Sunday, April 27, the Midland (1228 Main, 816-283-9921)

The Hold Steady, Deer Tick
In some ways, I'm kind of surprised that the Hold Steady still draws crowds. A decade ago, the Minneapolis-by-way-of-Brooklyn band made waves when it blended punk rock and slivers of 1990s grunge on Boys and Girls in America. On that album, lead singer Craig Finn shouts and spits his lyrics like a steroid-abusing Springsteen, offering a straightforward alternative to other vogue bands at the time (including Arcade Fire).

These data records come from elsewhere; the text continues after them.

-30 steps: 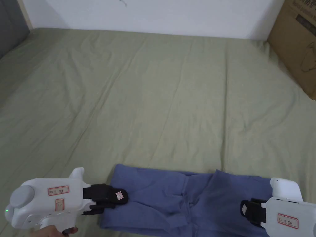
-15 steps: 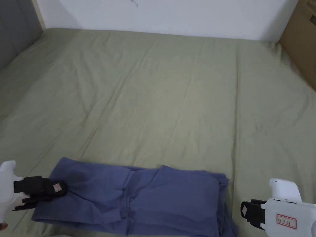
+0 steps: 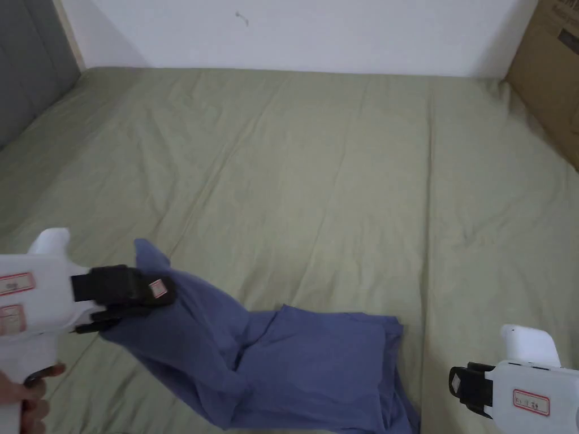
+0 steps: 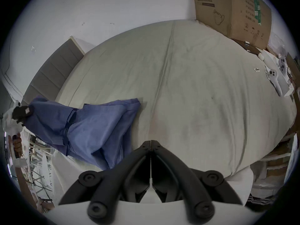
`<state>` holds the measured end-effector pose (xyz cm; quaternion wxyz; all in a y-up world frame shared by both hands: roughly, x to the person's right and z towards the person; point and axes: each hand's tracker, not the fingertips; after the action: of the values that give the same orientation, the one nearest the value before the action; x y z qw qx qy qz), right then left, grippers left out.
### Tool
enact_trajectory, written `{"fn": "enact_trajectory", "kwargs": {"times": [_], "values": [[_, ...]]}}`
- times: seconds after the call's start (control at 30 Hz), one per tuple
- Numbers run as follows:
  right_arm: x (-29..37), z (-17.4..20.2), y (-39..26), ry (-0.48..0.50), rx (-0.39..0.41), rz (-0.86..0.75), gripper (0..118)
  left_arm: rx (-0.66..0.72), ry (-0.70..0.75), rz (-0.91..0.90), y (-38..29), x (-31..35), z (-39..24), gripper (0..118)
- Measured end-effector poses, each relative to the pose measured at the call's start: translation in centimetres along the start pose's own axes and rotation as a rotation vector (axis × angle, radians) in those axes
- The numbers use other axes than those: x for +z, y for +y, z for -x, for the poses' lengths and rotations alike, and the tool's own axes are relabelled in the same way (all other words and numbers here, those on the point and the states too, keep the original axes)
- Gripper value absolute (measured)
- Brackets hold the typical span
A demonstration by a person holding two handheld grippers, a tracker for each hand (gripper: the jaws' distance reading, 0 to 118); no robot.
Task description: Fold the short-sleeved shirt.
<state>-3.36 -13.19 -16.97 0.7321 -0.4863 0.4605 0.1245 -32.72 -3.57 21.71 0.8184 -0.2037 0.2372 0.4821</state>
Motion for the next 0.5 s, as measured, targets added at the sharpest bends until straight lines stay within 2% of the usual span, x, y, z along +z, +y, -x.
{"fn": "enact_trajectory", "kwargs": {"times": [0.13,0.2,0.43,0.47,0.5], "values": [[0.7,-1.4,-0.6,-0.002,-0.035,-0.011,0,-0.135,-0.062,0.105,-1.6,-5.0,-5.1,11],[1.3,-1.9,-0.8,0.001,-0.049,-0.018,0,-0.219,-0.019,0.166,-2.9,-8.4,-6.9,11],[2.6,-4.6,-1.7,-0.023,-0.128,-0.043,0,-0.308,-0.036,0.401,-7.5,-18.6,-10.6,12],[2.7,-5.2,-1.9,-0.027,-0.131,-0.041,0,-0.313,-0.008,0.436,-8.1,-19.6,-11.0,19],[2.8,-5.7,-2.1,-0.031,-0.131,-0.036,0,-0.348,-0.012,0.478,-8.6,-20.6,-11.4,34]]}}
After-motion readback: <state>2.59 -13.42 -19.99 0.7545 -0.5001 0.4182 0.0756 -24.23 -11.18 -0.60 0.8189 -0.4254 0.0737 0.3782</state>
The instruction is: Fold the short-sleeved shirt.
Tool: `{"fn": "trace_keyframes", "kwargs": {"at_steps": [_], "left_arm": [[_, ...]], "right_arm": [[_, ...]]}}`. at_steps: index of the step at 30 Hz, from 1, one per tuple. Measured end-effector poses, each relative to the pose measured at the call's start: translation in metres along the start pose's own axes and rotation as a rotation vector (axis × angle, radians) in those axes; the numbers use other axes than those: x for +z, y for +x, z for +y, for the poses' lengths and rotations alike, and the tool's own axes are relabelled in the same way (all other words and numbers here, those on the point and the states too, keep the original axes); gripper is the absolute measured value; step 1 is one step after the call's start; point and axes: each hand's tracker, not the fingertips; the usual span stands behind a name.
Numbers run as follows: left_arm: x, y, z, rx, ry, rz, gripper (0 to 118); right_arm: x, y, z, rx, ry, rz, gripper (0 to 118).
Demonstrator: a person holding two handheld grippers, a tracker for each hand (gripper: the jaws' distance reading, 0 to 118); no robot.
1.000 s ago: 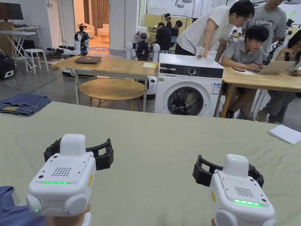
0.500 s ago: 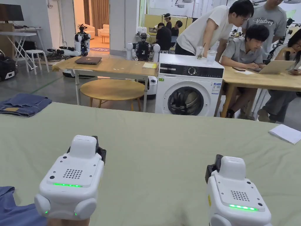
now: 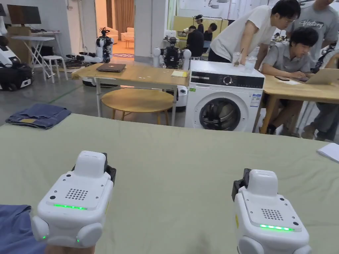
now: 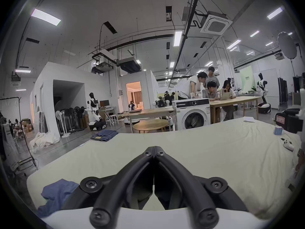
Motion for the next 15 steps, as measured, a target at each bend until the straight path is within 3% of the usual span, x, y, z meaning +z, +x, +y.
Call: {"fn": "trace_keyframes", "kwargs": {"at_steps": [10, 15], "left_arm": [[0.041, -0.102, -0.003, 0.000, -0.028, 0.247, 0], [0.059, -0.152, -0.013, -0.003, -0.160, 0.332, 0]], "right_arm": [[0.003, -0.098, 0.011, -0.009, 0.011, 0.194, 0], [0.014, -0.148, 0.012, 0.010, 0.011, 0.308, 0]]}}
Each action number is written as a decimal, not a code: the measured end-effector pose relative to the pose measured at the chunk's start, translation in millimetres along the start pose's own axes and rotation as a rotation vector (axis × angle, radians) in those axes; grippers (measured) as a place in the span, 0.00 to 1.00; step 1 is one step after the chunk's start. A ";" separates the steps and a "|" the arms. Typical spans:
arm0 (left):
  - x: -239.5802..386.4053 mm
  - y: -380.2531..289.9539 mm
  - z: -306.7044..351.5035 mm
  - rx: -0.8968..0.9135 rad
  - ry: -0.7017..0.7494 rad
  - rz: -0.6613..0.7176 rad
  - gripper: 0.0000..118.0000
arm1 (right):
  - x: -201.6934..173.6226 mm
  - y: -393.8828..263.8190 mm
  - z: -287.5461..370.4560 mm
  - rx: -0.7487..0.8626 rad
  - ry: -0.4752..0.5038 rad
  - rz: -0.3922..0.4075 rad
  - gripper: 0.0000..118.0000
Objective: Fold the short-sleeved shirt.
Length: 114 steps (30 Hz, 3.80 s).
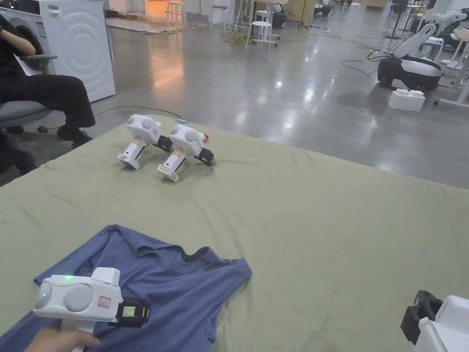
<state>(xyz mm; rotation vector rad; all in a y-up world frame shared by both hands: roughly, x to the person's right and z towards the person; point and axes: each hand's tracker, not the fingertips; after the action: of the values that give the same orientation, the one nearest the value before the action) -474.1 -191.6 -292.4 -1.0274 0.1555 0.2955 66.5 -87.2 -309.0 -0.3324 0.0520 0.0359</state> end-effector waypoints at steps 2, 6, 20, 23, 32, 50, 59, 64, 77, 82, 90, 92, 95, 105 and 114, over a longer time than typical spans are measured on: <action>9.4 -6.0 -9.6 -0.059 0.072 -0.052 0.86 | 0.4 -1.0 -0.4 -0.012 0.000 0.006 0.01; 34.1 -19.8 7.4 0.020 0.115 -0.117 0.58 | 1.1 -4.1 1.9 -0.022 -0.009 0.013 0.01; 11.1 -28.4 46.3 0.330 0.041 -0.059 0.00 | -8.5 -12.5 -5.1 -0.056 0.004 -0.016 0.01; 13.9 -17.7 68.0 0.399 0.020 -0.106 0.00 | -9.9 -9.4 -5.4 -0.047 0.005 -0.020 0.01; 59.7 17.8 151.2 0.645 -0.081 -0.143 0.00 | -8.6 -2.3 1.3 -0.017 0.023 -0.049 0.01; 321.4 62.9 233.6 0.781 -0.520 -0.467 0.00 | 77.7 19.9 56.8 0.101 -0.090 -0.123 0.01; 437.5 -14.4 138.8 0.494 -0.701 -0.561 0.00 | 135.7 3.3 83.1 0.088 -0.217 -0.119 0.01; 453.4 -61.3 89.8 0.343 -0.684 -0.589 0.00 | 150.1 -13.5 86.2 0.044 -0.247 -0.132 0.01; 358.0 -37.9 131.5 0.634 -0.469 -0.378 0.73 | 110.8 -11.0 76.3 0.049 -0.146 -0.083 0.01; 318.4 -26.5 152.2 0.793 -0.262 -0.295 0.33 | 76.2 10.5 70.4 0.133 -0.115 -0.052 0.01; 274.1 -25.5 166.8 0.874 -0.101 -0.220 0.00 | 38.7 33.2 62.4 0.231 -0.077 -0.014 0.01; 265.9 -25.9 164.1 0.856 -0.078 -0.199 0.00 | 33.4 36.7 60.4 0.240 -0.069 -0.008 0.01; 251.1 -21.6 148.1 0.775 -0.069 -0.159 0.00 | 29.3 38.9 55.2 0.230 -0.055 0.002 0.01; 220.6 46.4 20.0 0.282 -0.179 -0.091 0.00 | 45.9 14.6 40.4 0.133 -0.062 0.015 0.01; 240.0 87.1 -69.7 0.052 -0.146 -0.103 0.60 | 81.9 -2.7 31.3 0.056 -0.128 0.018 0.01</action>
<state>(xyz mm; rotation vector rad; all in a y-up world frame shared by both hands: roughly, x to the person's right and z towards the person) -272.8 -169.0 -462.7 -0.9556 -0.0217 0.2700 149.8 -77.4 -283.2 -0.2729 -0.0703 0.0735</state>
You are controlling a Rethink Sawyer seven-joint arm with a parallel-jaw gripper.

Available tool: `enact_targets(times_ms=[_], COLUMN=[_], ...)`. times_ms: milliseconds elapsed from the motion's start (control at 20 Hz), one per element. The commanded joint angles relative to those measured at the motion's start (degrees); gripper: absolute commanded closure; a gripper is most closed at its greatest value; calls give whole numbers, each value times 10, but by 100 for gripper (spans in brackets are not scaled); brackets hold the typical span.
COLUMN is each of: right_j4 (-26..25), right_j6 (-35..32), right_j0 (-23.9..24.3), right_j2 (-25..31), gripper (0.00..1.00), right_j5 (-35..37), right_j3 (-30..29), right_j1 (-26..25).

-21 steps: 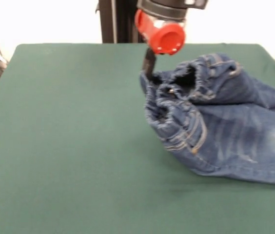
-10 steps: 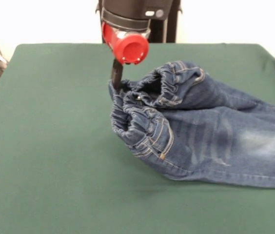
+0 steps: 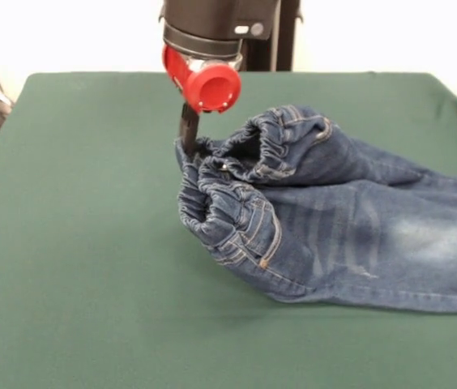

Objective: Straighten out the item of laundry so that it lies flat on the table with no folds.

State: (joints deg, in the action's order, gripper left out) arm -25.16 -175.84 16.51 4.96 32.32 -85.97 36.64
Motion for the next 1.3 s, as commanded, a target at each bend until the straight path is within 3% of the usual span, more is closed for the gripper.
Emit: enact_targets(times_ms=[50,1300], right_j4=[-46,-116], right_j6=[161,214], right_j0=[20,148], right_j2=[50,108], gripper=[100,100], right_j5=[5,19], right_j3=[-47,-45], right_j1=[7,12])
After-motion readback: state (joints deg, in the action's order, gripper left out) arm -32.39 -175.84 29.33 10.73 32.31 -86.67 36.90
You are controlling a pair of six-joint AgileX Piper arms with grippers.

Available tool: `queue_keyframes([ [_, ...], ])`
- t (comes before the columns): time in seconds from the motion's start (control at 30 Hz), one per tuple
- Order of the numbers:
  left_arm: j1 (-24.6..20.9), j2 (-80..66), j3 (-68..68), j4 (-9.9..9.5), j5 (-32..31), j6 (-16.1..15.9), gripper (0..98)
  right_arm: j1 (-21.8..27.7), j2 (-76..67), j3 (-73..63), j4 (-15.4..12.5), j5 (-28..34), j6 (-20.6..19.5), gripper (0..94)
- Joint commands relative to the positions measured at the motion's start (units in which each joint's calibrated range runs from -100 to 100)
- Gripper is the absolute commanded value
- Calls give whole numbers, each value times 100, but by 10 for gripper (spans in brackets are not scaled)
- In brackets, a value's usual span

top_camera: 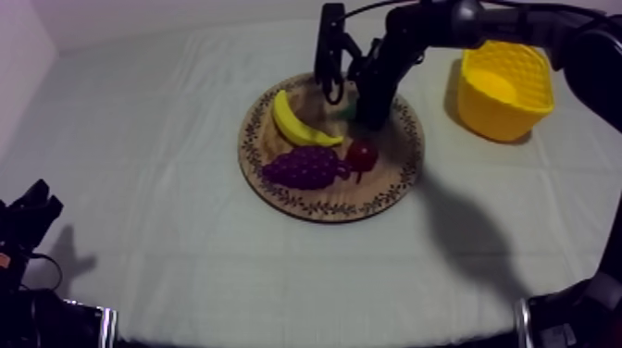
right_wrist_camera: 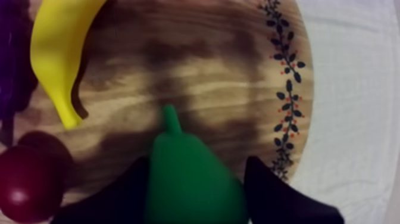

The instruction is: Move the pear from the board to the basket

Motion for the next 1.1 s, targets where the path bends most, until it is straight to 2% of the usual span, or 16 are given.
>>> queue_keyframes([
  [0.0,-3,-4,0,1,-1,0,1,-30,9,58,-18,62,-10,332],
  [0.23,-3,-4,0,1,-1,0,1,-136,-463,444,-2,118,-76,312],
  [0.43,-3,-4,0,1,-1,-1,1,39,-1610,636,-226,925,178,312],
  [0.63,-3,-4,0,1,-1,0,1,577,-2689,133,-490,2267,517,333],
  [0.77,-3,-4,0,1,-1,0,1,1096,-3100,-297,-581,2841,667,353],
  [0.9,-3,-4,0,1,-1,0,1,1563,-3259,-474,-567,3003,737,360],
  [1.07,-3,-4,0,1,-1,0,1,1995,-3233,-285,-504,2772,729,373],
])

Hold Steady's latest release, last month's Teeth Dreams, has Finn doing more of what he's good at — gruff vocals and punchy lyrics — but somehow, the band seems less relevant. Longtime fans probably approve of this lack of evolution. For everyone else, Deer Tick — and lead singer John McCauley's irreverent wild side — should prove more than entertaining.
Monday, April 26, the Granada (1020 Massachusetts, Lawrence, 785-842-1390)

The Black Lips
This week's forecast is pretty heavy with bands that really, really want your approval. Arcade Fire tries so, so hard. Local Natives just wants to hold your hand while the sun comes up. The Hold Steady wants you to know it's mature. It's refreshing, then, that the Black Lips couldn't care less what you think of them. After all, the Atlanta band has a history of putting on live shows that involve more outrageous stunts than even Miley Cyrus has pulled — vomiting, peeing, the occasional make-out session. (OK, that last one sounds a little like Miley.) The Black Lips' latest album, Underneath the Rainbow, retains all the scuzzy, grimy, blues-tinged garage rock that first gave the band its edge, so we can only assume that the band is still into bodily fluids. Wear a raincoat.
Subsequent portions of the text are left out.